Background Since their discovery, the morphology of microglia has been interpreted to mirror their function, with ramified microglia constantly surveying the micro-environment and rapidly activating when changes occur. In 1899, Franz Nissl discovered what we now recognize as a distinct microglial activation state, microglial rod cells (Stäbchenzellen), which he observed adjacent to neurons. These rod-shaped microglia are typically found in human autopsy cases of paralysis of the insane, a disease of the pre-penicillin era, and best known today from HIV-1-infected brains. Microglial rod cells have been implicated in cortical ‘synaptic stripping’ but their exact role has remained unclear. This is due at least in part to a scarcity of experimental models. Now we have noted these rod microglia after experimental diffuse brain injury in brain regions that have an associated sensory sensitivity. Here, we describe the time course, location, and surrounding architecture associated with rod microglia following experimental diffuse traumatic brain injury (TBI). Methods Rats were subjected to a moderate midline fluid percussion injury (mFPI), which resulted in transient suppression of their righting reflex (6 to 10 min). Multiple immunohistochemistry protocols targeting microglia with Iba1 and other known microglia markers were undertaken to identify the morphological activation of microglia.
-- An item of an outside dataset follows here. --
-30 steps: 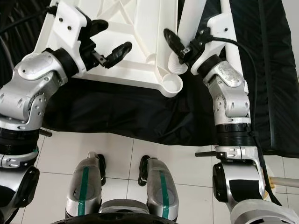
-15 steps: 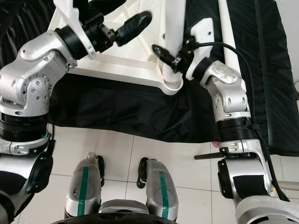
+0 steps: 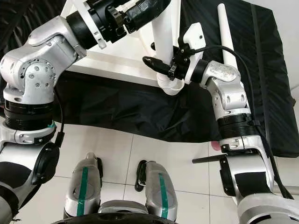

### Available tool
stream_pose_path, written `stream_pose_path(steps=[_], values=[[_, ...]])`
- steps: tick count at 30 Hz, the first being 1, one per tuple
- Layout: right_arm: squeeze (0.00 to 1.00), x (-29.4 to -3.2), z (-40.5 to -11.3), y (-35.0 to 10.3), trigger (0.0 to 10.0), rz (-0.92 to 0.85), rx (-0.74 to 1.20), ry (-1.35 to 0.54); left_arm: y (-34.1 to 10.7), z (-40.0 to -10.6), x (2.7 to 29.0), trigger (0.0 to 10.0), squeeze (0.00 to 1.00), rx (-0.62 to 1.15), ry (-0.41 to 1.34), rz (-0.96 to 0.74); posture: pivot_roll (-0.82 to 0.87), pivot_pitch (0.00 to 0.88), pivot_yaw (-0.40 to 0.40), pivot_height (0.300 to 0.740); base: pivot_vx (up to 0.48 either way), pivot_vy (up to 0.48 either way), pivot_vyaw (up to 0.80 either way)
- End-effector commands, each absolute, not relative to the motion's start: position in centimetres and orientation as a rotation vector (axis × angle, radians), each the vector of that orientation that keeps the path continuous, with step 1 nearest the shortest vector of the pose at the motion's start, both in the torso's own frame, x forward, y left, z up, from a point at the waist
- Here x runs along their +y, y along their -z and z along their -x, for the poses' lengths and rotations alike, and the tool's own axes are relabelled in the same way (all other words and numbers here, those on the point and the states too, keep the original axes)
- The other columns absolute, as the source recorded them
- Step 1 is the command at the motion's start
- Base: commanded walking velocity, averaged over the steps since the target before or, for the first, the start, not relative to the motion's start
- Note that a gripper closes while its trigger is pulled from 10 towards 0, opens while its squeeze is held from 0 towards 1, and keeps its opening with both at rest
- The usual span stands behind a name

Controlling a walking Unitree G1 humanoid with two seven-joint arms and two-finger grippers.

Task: Building children table

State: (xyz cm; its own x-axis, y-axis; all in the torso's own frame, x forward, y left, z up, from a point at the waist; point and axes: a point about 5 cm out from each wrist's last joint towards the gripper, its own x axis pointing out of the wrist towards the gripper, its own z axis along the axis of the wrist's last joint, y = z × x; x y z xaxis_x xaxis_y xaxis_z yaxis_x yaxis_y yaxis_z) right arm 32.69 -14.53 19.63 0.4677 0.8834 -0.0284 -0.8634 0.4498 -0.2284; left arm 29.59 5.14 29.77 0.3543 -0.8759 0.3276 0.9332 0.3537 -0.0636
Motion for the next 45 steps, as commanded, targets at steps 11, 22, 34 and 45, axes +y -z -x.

Additionally, labeling with Iba1 and cell markers for neurons and astrocytes identified the architecture that surrounds these rod cells. Results We identified an abundance of Iba1-positive microglia with rod morphology in the primary sensory barrel fields (S1BF). Although present for at least 4 weeks post mFPI, they developed over the first week, peaking at 7 days post-injury. In the absence of contusion, Iba1-positive microglia appear to elongate with their processes extending from the apical and basal ends. These cells then abut one another and lay adjacent to cytoarchitecture of dendrites and axons, with no alignment with astrocytes and oligodendrocytes. Iba1-positive rod microglial cells differentially express other known markers for reactive microglia including OX-6 and CD68. Conclusion Diffuse traumatic brain injury induces a distinct rod microglia morphology, unique phenotype, and novel association between cells; these observations entice further investigation for impact on neurological outcome.